The bench of CJI DY Chandrachud and Justices JB Pardiwala and Manoj Misra heard the matter. The question of law arose in a case where the FIR of the first offence against the accused was quashed but then the report was revived when he was taken in custody for another case. The accused thereafter filed for anticipatory bail. 

Senior Advocate Mr Sidharth Luthra appearing for the petitioner spotlighted that when a person is accused under multiple cases, the common practice of the investigating authorities is to seek continuous remands and elongate the custody of the accused. 

"There is a genuine problem that when you are in custody in multiple cases, this is a norm that is being done...and when you are in custody in the first case...the police seek a remand in that case (second one) and then the remand goes on, multiple remands."
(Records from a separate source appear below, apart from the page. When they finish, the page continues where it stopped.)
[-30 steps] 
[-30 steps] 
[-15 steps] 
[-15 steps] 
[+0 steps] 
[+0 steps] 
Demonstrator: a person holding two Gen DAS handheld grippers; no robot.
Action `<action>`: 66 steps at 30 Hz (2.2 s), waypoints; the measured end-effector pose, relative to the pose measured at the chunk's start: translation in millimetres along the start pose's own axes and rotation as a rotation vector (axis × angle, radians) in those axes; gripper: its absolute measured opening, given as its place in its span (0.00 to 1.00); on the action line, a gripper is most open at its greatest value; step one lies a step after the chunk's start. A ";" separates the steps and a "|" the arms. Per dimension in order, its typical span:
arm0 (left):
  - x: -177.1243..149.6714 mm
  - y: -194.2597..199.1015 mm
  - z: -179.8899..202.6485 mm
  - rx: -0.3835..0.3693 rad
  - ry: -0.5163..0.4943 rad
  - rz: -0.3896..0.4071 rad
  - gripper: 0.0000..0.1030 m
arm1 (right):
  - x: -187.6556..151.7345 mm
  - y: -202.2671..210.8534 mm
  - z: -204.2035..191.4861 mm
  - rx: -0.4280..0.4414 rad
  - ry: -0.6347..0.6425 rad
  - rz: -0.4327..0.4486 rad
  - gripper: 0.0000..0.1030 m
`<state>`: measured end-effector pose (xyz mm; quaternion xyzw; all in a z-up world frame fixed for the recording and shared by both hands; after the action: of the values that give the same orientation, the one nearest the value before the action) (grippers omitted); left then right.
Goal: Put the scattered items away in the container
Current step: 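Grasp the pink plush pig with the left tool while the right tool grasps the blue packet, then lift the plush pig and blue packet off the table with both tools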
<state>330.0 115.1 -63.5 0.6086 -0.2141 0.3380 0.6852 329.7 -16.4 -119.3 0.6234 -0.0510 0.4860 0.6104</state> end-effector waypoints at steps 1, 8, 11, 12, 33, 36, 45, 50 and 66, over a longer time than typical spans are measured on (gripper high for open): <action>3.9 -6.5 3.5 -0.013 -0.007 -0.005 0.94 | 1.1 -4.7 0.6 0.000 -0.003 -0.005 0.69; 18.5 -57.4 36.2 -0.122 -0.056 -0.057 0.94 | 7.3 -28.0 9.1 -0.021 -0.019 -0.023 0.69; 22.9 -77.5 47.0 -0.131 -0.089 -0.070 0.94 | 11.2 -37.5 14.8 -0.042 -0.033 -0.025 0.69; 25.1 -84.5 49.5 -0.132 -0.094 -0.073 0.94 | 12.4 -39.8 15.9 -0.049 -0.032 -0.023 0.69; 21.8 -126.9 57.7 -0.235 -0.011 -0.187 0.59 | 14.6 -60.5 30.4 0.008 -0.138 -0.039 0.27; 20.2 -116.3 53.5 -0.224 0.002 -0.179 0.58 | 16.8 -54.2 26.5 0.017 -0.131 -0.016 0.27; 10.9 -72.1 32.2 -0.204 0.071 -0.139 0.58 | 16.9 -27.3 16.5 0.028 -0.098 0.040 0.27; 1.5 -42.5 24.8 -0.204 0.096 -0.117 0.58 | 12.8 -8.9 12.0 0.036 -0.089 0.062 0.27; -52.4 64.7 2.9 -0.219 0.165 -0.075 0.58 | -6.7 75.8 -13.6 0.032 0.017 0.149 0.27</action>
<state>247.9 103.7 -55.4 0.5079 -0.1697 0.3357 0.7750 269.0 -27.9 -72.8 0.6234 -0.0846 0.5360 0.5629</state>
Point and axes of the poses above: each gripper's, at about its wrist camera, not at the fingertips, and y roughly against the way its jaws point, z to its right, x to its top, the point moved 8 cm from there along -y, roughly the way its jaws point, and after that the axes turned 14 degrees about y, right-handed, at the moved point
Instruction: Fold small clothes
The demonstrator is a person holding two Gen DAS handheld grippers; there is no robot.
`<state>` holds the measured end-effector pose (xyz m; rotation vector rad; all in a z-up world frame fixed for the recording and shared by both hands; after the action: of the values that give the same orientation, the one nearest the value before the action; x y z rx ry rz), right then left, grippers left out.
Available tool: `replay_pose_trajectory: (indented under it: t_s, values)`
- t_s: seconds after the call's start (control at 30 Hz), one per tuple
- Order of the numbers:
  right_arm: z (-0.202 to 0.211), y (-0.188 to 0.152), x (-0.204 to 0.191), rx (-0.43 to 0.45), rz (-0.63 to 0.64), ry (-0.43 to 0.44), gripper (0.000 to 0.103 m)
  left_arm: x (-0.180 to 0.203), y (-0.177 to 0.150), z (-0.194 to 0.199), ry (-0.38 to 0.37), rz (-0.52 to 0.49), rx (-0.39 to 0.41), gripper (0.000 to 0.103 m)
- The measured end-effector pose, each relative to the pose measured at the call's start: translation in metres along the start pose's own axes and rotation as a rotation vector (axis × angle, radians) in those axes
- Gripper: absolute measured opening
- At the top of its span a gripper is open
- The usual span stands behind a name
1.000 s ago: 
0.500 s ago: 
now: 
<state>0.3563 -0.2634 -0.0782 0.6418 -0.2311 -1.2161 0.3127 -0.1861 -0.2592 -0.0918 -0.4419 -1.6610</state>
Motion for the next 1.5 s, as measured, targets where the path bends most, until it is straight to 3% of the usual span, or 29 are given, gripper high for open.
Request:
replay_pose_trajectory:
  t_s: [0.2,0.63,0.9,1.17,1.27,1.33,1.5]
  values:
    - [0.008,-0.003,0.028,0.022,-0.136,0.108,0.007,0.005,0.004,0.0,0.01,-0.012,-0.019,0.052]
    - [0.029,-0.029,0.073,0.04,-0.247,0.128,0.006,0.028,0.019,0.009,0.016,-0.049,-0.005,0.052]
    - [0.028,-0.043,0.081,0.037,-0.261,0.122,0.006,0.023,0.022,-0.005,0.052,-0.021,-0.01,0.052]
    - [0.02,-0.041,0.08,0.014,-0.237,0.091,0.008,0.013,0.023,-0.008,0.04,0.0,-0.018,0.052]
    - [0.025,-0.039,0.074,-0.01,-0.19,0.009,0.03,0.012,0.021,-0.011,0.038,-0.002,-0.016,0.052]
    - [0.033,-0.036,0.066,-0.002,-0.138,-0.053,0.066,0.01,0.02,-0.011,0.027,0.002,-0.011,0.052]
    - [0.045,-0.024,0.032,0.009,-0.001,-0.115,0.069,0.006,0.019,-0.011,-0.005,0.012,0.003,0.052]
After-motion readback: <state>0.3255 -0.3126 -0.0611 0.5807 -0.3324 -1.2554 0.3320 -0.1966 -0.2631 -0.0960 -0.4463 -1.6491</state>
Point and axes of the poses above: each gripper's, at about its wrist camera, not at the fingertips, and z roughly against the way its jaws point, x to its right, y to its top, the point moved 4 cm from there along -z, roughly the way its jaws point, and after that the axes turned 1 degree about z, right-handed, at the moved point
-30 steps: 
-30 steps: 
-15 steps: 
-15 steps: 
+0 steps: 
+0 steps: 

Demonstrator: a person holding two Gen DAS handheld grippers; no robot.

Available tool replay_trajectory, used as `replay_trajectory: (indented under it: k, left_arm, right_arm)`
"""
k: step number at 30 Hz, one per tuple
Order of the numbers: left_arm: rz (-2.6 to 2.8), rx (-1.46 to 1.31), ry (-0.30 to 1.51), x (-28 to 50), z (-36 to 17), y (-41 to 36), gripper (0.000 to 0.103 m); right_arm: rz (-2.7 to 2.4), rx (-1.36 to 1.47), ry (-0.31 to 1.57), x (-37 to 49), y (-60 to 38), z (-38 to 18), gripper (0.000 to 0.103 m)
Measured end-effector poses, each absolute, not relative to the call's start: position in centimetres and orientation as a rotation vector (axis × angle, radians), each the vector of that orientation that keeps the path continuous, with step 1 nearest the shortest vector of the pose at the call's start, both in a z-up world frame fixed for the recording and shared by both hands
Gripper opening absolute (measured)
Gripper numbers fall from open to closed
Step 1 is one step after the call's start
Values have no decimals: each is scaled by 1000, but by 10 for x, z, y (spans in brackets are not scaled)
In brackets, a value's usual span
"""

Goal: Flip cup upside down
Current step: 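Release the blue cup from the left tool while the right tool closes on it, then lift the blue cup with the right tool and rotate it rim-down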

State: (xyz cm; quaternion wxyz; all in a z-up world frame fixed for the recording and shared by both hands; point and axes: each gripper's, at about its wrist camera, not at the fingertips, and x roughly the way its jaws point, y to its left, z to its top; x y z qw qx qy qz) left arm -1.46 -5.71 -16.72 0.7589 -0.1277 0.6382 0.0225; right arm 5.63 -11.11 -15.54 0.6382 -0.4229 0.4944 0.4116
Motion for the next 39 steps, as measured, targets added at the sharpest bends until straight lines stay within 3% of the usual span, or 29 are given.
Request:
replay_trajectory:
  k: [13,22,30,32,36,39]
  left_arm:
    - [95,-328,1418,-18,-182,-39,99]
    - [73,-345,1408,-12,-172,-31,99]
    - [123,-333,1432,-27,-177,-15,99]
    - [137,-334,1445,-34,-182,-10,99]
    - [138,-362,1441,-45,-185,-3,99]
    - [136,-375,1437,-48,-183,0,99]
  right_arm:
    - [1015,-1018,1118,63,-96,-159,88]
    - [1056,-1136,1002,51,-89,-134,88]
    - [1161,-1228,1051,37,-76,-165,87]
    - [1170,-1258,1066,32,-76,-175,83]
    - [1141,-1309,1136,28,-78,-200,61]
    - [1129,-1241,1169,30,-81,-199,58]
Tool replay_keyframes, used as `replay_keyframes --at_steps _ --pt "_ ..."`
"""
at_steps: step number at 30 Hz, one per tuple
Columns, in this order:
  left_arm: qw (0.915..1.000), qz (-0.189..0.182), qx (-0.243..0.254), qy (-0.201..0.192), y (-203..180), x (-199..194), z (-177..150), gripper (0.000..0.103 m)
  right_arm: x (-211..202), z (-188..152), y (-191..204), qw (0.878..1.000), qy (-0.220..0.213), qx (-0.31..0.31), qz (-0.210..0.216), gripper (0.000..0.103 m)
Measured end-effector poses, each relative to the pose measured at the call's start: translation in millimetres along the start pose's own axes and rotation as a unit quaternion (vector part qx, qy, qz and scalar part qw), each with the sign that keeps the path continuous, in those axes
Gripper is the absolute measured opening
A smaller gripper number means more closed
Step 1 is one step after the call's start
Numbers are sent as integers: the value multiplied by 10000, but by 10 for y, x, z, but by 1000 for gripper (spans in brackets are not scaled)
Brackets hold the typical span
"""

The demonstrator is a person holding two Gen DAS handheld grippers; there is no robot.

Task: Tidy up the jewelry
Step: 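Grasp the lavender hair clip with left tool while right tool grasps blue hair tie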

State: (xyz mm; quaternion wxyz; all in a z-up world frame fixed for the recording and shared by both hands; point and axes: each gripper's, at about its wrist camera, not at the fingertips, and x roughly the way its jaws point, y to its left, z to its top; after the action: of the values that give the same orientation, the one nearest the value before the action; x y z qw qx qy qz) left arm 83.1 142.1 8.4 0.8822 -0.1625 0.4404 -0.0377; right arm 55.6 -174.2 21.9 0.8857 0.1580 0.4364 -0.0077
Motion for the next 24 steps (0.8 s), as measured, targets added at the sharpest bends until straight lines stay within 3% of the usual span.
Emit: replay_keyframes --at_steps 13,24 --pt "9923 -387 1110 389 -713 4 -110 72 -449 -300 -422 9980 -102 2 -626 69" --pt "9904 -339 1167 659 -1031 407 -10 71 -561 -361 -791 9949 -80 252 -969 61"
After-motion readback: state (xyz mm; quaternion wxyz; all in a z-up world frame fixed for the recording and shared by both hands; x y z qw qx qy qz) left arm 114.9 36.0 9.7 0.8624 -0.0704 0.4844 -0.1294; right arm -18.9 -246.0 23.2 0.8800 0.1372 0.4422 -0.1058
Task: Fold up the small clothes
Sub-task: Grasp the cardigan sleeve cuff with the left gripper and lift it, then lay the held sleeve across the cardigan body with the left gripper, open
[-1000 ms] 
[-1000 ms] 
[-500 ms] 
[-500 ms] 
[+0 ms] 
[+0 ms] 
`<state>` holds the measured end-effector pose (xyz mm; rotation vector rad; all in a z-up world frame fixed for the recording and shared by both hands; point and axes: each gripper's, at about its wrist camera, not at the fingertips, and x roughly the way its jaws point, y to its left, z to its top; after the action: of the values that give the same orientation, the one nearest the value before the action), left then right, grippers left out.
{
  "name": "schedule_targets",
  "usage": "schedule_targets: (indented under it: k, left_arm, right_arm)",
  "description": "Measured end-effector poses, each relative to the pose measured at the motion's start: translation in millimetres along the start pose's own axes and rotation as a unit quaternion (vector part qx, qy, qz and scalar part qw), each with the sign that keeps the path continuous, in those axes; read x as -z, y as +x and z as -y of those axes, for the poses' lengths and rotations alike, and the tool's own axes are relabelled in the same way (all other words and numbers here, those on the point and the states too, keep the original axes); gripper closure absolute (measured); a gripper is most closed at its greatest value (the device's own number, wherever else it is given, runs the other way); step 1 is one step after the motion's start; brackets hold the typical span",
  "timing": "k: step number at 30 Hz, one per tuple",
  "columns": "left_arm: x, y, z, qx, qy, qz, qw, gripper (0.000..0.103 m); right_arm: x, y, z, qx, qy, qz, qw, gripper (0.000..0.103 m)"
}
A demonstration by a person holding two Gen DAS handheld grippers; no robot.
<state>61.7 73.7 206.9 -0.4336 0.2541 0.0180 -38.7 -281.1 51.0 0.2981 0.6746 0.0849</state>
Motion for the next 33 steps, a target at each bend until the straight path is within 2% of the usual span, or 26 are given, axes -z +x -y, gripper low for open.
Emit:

The CJI said that if the Court answered the present question in the negative, then it could lead to the officials misusing the powers of remand to put the accused in a never-ending loop of arrest. 

" That is the worry actually, that is why we thought we must be very clear. Otherwise, if we say that Section 438 CrPC will not apply, then it is very simple for the police to keep on seeking remand. The person will then just be virtually left in an indeterminate loop." 

On the last hearing, the CJI expressed a prima facie view that anticipatory bail cannot be denied on the sole reason that the accused was in custody in another case.

Mr Luthra highlighted that a cause for seeking anticipatory bail only arises when there is a genuine apprehension of arrest. Such a genuine apprehension of arrest arises only when the ingredients of the arrest are sought to be made out as prescribed under S. 41 of the CrPC. 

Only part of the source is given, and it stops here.